Work request:
Reproduce the data below exactly. Skip the pictures.

Collected data:
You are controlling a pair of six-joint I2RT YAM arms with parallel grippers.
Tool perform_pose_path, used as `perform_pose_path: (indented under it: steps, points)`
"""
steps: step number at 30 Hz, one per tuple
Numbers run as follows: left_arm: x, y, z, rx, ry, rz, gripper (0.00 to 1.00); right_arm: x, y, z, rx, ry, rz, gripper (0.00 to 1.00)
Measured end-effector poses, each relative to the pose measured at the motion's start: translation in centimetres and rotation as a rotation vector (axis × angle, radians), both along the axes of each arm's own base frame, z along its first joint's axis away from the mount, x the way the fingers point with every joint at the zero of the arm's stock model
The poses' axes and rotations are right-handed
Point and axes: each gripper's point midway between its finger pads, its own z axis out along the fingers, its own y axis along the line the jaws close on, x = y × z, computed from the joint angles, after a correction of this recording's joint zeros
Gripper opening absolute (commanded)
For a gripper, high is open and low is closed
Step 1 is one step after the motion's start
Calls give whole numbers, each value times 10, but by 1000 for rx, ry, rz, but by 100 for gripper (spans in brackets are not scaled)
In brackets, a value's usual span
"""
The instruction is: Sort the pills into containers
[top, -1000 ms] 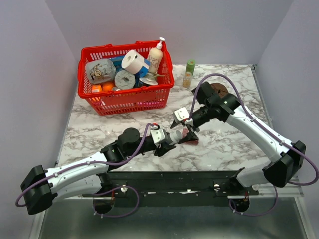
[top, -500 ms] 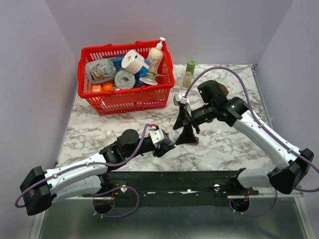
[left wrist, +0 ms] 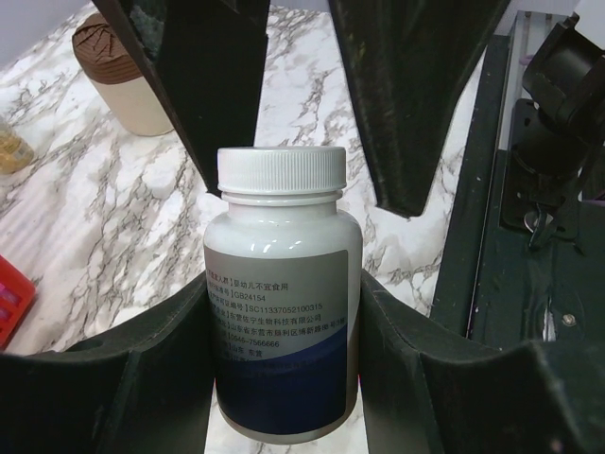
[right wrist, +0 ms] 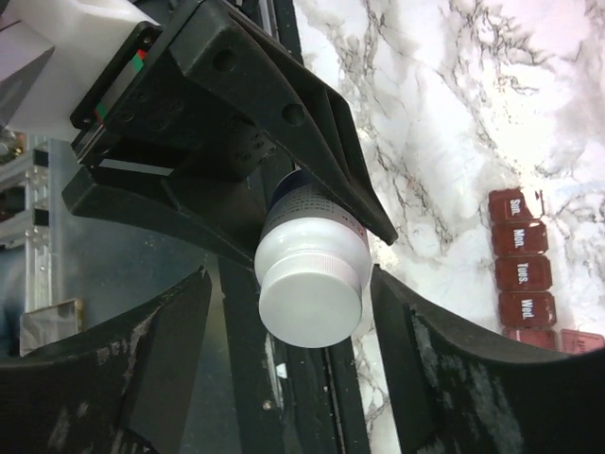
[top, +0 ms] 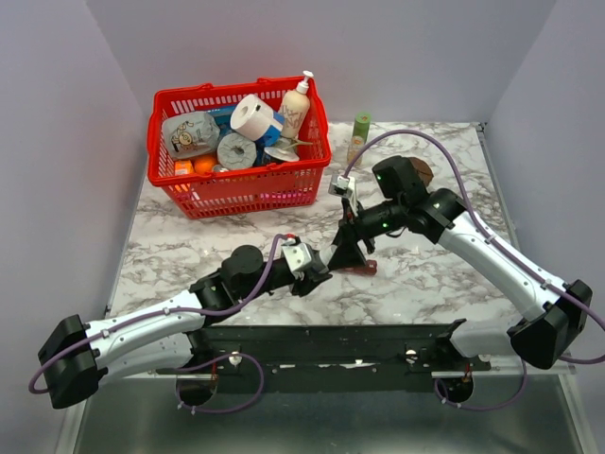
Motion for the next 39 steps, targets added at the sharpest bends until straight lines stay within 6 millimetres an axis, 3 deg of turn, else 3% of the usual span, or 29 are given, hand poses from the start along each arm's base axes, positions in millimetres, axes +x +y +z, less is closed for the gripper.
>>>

Final answer:
You are controlling a pair of six-joint I2RT YAM arms with parallel grippers.
Tool perform_pose_path, used as `perform_pose_path: (indented under it: steps, points)`
"""
steps: step number at 30 Hz, one per tuple
Numbers run as follows: left_arm: x, y, z, rx, ry, rz, gripper (0.00 to 1.00); right_arm: x, y, z, rx, ry, rz, gripper (0.00 to 1.00)
Measured end-effector poses, each relative to the pose measured at the motion's start: translation in centimetres and rotation as a rotation vector (axis × angle, radians), both along the axes of each arm's own base frame, z along its first joint's axis away from the mount, x the way the fingers point with every joint at the zero of the arm's stock model
The poses' axes and rotations are right-handed
Point and axes: each gripper's point midway between its finger pads, its own z axis out along the fingers, its own y axis along the line the jaws close on, x = y × z, computed from the joint angles, after a correction of this recording's joint zeros
Gripper opening absolute (commanded)
For a gripper, high is open and low is closed
Step 1 is one step after the motion's start
Calls give whole numbers, each value times 10, but by 1000 for rx, ry, rz, but by 100 for gripper (spans in brackets are not scaled)
In brackets, a value's usual span
"""
The instruction is: Sort the pills into containers
[top, -1000 ms] 
[top, -500 ms] 
[left wrist, +0 ms] 
[right wrist, +0 ms] 
[top, +0 ms] 
Motion for the next 39 steps, targets added at the sharpest bends until straight lines stay within 6 millimetres an axis, 3 deg of turn, else 3% of the usual span, or 29 are given, hand poses from the start along each arm's base axes, positions in millimetres, axes +x +y +z, less is closed for the gripper.
>>>

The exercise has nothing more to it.